> **Task statement**:
The answer must consist of every line in the data that contains "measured".

> **Provided data**:

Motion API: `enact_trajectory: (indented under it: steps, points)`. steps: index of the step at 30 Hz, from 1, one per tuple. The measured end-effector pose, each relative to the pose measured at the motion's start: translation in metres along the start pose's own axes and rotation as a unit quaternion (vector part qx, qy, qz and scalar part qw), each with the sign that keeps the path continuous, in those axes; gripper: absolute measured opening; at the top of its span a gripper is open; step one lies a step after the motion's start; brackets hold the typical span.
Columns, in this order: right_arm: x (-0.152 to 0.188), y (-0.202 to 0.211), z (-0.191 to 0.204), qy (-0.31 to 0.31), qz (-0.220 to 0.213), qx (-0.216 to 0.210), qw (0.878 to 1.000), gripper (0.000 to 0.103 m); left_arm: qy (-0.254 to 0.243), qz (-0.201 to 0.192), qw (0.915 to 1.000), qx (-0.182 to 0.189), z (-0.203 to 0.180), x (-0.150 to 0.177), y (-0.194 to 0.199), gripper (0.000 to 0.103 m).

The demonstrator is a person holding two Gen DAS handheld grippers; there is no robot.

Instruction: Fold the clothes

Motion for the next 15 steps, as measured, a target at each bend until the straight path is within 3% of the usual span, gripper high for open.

> **Result of the exercise**:
Motion API: `enact_trajectory: (indented under it: steps, points)`. steps: index of the step at 30 Hz, from 1, one per tuple. The measured end-effector pose, each relative to the pose measured at the motion's start: translation in metres along the start pose's own axes and rotation as a unit quaternion (vector part qx, qy, qz and scalar part qw), each with the sign that keeps the path continuous, in those axes; gripper: absolute measured opening; at the top of its span a gripper is open; step one lies a step after the motion's start; brackets hold the typical span.
Motion for the next 15 steps, as measured, a target at each bend until the straight path is within 3% of the usual span, gripper high for open.

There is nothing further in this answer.